--- START ---

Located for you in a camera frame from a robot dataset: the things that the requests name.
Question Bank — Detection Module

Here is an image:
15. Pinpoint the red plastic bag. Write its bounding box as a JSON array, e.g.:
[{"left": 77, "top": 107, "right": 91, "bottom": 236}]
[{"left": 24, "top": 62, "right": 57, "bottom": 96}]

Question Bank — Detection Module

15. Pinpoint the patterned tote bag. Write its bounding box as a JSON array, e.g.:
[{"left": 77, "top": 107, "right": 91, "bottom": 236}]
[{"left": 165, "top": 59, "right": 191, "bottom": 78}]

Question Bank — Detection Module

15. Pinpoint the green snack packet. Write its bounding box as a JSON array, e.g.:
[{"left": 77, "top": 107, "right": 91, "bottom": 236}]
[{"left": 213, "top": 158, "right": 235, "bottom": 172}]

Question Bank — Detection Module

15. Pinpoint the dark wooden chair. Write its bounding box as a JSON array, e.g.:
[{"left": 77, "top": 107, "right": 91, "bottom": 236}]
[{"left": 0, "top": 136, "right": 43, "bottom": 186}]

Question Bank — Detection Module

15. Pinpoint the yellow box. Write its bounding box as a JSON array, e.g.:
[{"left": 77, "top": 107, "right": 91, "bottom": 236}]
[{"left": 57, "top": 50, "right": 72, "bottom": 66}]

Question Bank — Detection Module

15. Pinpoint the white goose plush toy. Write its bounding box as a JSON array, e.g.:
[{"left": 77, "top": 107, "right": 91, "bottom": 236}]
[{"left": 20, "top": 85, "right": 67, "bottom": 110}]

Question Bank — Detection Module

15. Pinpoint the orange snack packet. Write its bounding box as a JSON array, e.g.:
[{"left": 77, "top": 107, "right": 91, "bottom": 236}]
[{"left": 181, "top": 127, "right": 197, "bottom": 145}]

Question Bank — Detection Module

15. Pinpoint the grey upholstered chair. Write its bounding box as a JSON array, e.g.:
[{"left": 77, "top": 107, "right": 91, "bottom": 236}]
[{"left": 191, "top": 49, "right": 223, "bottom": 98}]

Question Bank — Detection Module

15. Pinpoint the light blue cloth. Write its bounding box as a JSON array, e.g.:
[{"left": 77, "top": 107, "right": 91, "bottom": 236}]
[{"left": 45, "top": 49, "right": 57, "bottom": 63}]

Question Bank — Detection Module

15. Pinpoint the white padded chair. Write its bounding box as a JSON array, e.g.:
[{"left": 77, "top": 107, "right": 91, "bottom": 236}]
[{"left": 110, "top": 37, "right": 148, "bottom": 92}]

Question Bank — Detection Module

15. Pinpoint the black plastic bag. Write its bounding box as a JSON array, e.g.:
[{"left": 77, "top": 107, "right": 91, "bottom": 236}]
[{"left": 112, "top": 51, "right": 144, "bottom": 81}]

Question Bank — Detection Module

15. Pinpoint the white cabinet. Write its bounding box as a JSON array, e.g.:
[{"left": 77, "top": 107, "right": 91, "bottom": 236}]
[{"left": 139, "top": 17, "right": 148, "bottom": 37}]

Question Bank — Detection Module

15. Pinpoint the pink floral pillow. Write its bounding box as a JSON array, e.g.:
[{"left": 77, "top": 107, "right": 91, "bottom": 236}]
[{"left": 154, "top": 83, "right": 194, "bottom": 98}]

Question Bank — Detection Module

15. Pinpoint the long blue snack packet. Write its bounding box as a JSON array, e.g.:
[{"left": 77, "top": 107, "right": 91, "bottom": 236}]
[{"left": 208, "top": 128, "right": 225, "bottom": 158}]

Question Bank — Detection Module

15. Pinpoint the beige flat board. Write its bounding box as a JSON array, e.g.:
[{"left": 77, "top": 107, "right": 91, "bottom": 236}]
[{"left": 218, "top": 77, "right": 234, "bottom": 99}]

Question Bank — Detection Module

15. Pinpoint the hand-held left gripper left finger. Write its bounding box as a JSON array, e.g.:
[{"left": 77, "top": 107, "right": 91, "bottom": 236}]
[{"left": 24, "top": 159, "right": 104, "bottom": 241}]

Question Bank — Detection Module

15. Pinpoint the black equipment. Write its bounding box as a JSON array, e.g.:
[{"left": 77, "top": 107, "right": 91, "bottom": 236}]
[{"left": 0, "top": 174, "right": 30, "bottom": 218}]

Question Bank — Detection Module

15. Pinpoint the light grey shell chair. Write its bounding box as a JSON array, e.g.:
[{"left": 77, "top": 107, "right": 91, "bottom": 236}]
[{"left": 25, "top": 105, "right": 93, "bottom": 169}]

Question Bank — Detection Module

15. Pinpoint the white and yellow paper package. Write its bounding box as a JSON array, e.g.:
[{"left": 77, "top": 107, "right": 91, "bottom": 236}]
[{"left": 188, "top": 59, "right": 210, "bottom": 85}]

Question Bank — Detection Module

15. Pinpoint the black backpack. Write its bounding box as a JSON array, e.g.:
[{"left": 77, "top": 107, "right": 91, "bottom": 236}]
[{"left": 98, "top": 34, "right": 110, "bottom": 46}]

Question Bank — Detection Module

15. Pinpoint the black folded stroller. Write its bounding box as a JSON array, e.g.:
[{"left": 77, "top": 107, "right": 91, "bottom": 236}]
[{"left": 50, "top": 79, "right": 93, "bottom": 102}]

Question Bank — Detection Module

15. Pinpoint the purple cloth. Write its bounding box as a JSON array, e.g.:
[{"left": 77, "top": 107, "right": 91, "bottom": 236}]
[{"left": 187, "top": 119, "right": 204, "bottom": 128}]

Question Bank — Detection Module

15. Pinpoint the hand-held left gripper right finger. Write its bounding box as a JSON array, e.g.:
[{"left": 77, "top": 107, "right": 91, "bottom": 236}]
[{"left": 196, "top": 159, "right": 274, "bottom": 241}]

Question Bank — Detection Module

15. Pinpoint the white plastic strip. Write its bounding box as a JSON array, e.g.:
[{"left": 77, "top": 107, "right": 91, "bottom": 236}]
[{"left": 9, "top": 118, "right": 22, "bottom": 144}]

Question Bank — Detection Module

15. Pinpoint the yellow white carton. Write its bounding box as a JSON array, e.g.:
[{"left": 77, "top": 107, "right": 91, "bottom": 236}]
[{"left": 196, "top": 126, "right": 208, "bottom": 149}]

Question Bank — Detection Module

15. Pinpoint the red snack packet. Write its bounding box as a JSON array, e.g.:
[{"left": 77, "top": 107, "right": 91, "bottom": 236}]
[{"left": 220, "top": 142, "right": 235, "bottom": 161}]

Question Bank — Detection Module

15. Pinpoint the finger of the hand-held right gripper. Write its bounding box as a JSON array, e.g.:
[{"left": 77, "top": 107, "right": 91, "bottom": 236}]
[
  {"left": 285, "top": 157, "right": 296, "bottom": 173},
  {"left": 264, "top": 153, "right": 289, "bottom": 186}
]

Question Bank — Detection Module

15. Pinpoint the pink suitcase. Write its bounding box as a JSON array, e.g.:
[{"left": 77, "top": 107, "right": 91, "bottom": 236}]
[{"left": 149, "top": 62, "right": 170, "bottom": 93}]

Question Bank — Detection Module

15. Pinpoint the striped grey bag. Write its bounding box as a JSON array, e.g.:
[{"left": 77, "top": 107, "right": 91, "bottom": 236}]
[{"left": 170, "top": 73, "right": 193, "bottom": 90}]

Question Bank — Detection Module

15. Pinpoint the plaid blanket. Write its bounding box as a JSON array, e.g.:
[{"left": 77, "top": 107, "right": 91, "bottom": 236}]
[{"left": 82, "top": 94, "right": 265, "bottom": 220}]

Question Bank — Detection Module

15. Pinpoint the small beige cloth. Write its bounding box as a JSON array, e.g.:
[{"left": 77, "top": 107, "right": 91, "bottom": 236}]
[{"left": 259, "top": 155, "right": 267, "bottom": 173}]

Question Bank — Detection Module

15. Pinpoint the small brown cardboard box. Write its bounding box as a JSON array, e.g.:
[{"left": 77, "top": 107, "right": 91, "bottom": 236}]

--- END ---

What the task asks
Report each line of the material in which the string "light" occurs.

Reply
15. Pinpoint the light blue cloth. Write its bounding box as a JSON array, e.g.:
15. Pinpoint the light grey shell chair. Write its bounding box as a JSON array, e.g.:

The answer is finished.